This week, Jackson Hole provides its customary spectacular backdrop for the Fed’s annual conference—even if some participants, including Fed Chairman Powell, will join by video link.
Jackson Hole may be best known for its ‘deep and steep’ skiing, but a well-worn adage has it that folks come there for the powder but stay for the flyfishing. Indeed, flyfishing played an important, perhaps decisive, role in establishing the annual Fed conclave at the foot of the Tetons. Paul Volcker was the first Fed Chairman to attend the conference in 1982 and, according to lore, it was his passion for angling, not for economics, that hooked him.
Flyfishing also offers an apt metaphor for this year’s Fed conference. But this time the tables are turned. Instead of a giant Fed Chairman casting for wily trout, the drama centers on whether ‘cutthroat Powell’ (cutthroat is the dominant species of local trout) will rise to the fly cast on the waters’ surface.
This week, investors and journalists are fishing for clues about what the Fed intends. But Powell and the Fed are not just any trout. Direct questions about what the US central bank will do next are no more likely to elicit a useful response than an amateur’s splashy cast will interest a wary trout.
A trout faces a conundrum. It must feed. Yet it must also avoid a barbed artificial fly; one meticulously tied, invisibly attached to tippet, and gently cast on the ripples above the deep pool of the clear stream it calls home.
Chairman Powell also faces a conundrum. Sturdy job gains and a record number of unfilled vacancies point to an improving labor market. Inflation is cresting above 5%. Hence, the Fed’s macroeconomic objectives of restoring full employment and delivering average inflation around 2% are seemingly within grasp. That’s also the view of the Federal Reserve Open Market Committee, whose latest minutes suggest that most FOMC members favor a reduction of asset purchases, even if they cannot agree on when or by how much.
Yet Powell and the Fed are also cognizant of risks. The Delta Covid variant has spread rapidly. Anecdotal evidence suggests that even the vaccinated may be at risk. Young people appear more vulnerable. If schools cannot re-open fully, parents might not be able to return to work, slowing the recovery. Recoveries in other countries may also be at risk. Global growth surprise indices, which indicate whether incoming data are out- or underperforming consensus expectations, have turned negative.
The Fed is also watching markets. Bond yields have dipped, and the yield curve has flattened, signs that often presage weaker growth. Investor fascination with cyclical stocks (indicators of sustainable economic recovery) has waned. China’s crackdown on its tech sector has sent chills through emerging markets. Implied equity volatility, widely followed as the markets’ ‘fear gauge’, is once again rising. A positive second quarter earnings season is nearing its end, removing a powerful source of support for global equity markets. This past week, global equity markets wobbled. Many investors pivoted to more defensive allocations.
In short, on the eve of his Jackson Hole remarks, Chairman Powell is confronted with mixed news. Growth has accelerated in the past two quarters but appears to be peaking and even slowing. Inflation is overshooting and may be more persistent that previously thought, particularly if production or labor supply bottlenecks are not soon overcome. The pandemic is not over and poses new risks. Markets are becoming jittery.
Powell faces a further challenge. His term as chairman is up in early 2022 and it is no secret that he covets renomination. The last thing Powell wants to do is rock markets with some ill-considered remarks about slowing asset purchases (i.e., tapering) or other potential changes to Fed policy. Above all, he wants to avoid taking back any embarrassing statements. There is, however, precedent. Fed Chairman Ben Bernanke roiled markets in May 2013 when he hinted at Fed tapering, only to walk back those comments a few months later. A similar market ‘tantrum’ this time around could cost Powell his job.

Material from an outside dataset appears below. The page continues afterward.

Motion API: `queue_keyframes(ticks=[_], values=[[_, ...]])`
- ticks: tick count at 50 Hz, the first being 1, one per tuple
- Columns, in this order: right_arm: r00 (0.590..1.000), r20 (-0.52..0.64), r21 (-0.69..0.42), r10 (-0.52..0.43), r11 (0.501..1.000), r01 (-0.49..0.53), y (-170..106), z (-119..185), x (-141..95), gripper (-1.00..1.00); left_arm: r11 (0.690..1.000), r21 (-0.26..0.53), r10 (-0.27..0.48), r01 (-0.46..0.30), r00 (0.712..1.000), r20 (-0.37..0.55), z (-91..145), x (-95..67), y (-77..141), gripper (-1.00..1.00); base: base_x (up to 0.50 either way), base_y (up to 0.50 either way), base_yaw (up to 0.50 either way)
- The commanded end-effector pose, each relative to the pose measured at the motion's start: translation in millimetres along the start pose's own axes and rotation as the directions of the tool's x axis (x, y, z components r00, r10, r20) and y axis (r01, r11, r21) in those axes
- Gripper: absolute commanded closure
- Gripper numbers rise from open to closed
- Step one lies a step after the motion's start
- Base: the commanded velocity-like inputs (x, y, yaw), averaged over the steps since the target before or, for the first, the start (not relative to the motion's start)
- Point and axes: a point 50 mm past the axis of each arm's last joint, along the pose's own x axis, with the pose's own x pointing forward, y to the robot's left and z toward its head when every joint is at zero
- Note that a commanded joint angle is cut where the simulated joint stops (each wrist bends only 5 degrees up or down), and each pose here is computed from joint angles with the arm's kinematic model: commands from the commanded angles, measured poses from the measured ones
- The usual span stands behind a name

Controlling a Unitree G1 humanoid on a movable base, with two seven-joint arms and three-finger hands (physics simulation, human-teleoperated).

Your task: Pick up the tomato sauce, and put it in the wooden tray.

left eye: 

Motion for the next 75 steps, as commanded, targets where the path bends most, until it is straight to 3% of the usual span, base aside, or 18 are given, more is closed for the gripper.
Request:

So, Chairman Powell finds himself in a position like that of a hungry trout. He must rise to the right fly, nourishing his and the Fed’s reputation by making the right policy decisions at the right time. But he must avoid rising to the wrong fly, the one that snags him, from which he cannot wriggle free and ultimately could leave him high and dry.
Contrary to expectations, therefore, Powell may be reticent this week to say much about tapering or other aspects of monetary policy. Powell may instead focus his remarks on the state of the economy and the risks to the outlook.
Powell may disappoint those angling for the Fed. But sometimes, that’s what a wily trout does if he wishes to swim another day.